Some Suggested Strategies
- Pack an extra meal. If it's an afternoon flight, pack dinner. If it's an early morning flight, pack lunch. Non-perishable extra snacks are a wise addition to your carry-on. You may want to share with your starving, unprepared seatmates. Invest in a large bottle of water post-security to bring with you on the plane. If you're economizing, bring an empty plastic bottle and fill it up in the terminal (again, post-security!).
- Monitor the weather. Check out the forecasts for your departure city, your arrival city and what the heck, for the entire country. Nowadays, a snowstorm at JFK can cause delays all over the country.
- Fully charge your cell phone and other electronics. You may need to make some calls and let folks know where you are, but keep the conversations brief as a courtesy to your fellow passengers. (Long gab fests about nothing are sure to make everyone around you even crankier during a delay.) As for your other electronic devices such as portable DVD players and mobile phones, if they're fully-charged, they'll provide hours of much needed distraction and entertainment.
- Pack headphones. Do we really even need explain why you'll want these?! The noise-canceling type, such as those made by Bose, are our personal favorites.
- Bring something to do or read. A paperback, knitting, crosswords, whatever. As we said before, distractions will be crucial!

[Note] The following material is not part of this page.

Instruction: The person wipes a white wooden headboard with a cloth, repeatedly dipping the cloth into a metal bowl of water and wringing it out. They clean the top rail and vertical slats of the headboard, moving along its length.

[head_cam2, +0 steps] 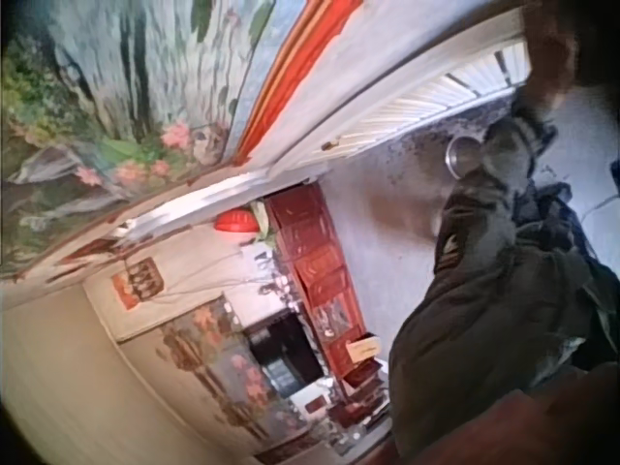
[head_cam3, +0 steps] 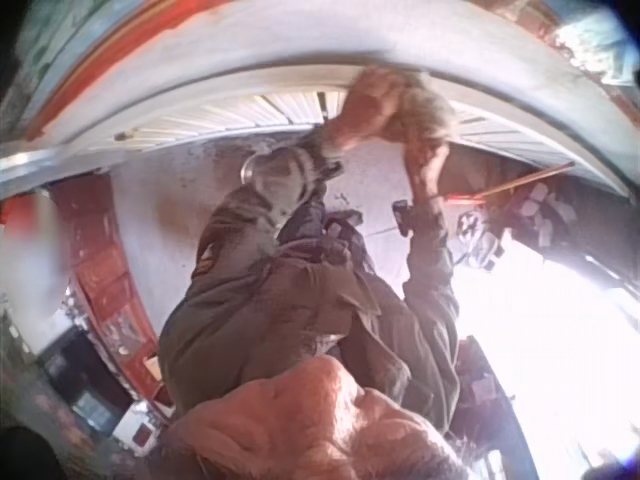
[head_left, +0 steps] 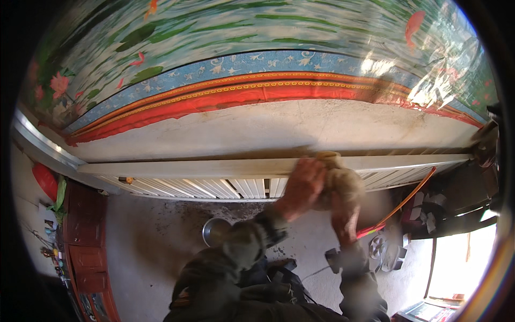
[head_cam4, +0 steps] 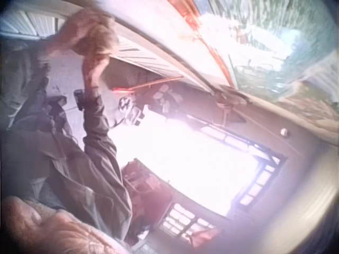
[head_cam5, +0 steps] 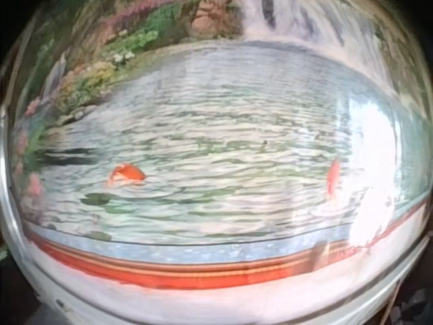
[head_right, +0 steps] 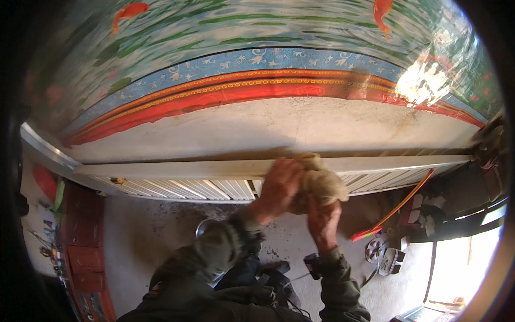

- Time your restroom visits. Right before you get on the plane is a must, as well as shortly before you land (it could be your last chance for quite awhile). Also, if you are stuck on the tarmac and the crew has allowed movement about the cabin, go before things get too messy in the lavs. After that, limit your liquid intake and cross your legs. (A small bottle of Purell and some travel-sized packets of Wet-Naps would probably be a great addition to your carry-on.)
- Everything goes double for your kids! Pack extra everything that could contribute to their comfort and well-being. It's better for them, better for you and better for everyone around you.
- Print out the following and have it in your carry-on: the airline's tarmac delay policy, its missed connection policy, its reservation number in case you miss a connection and need to re-book. You can find these items on line, sometimes in the airline's contract of carriage.
Not All Airlines Delay Policies Are Alike
We were actually quite surprised by the variations in airline policies for dealing with tarmac delays. Allegiant doesn't even mention the possibility of this occurring in their contract of carriage, let alone what they would do if it happened to a flight you were on. When we tried to contact them regarding this, they referred us back to their contract of carriage on their website. When we pointed out there was no mention of tarmac delays in their contract, the silence was deafening. On the other hand, both JetBlue and Northwest have extensive and informative delay policies posted on their websites and, along with United, provide a compensation timeline, depending on the length of the delay. Most other airlines make no mention of any sort of compensation on their websites. We've compiled a quick summarization chart so that you can peruse and compare the various policies for some of the major domestic airlines. See chart.
Worst Case Scenarios
The website FlyersRights.org, which is run by a coalition lobbying for legislation to establish an industry-wide passengers' bill of rights for long tarmac delays and other indignities, has a page of phone numbers and contacts for the press, Congress, and governmental agencies. If you find yourself trapped on a plane for hours with no end in sight, call for help and bring attention to your particular situation. No airline wants to be seen in this kind of negative spotlight or to receive the bad publicity it could entail. This could be the most effective way of getting you and your fellow passengers out of your plane, into the terminal and onward to sweet freedom! Passengers have sued airlines for being held against their will, and have revolted after delays became intolerable, forcing the airline to go back to the gate. We don't recommend getting rowdy, however, because that could result in legal proceedings of a different nature.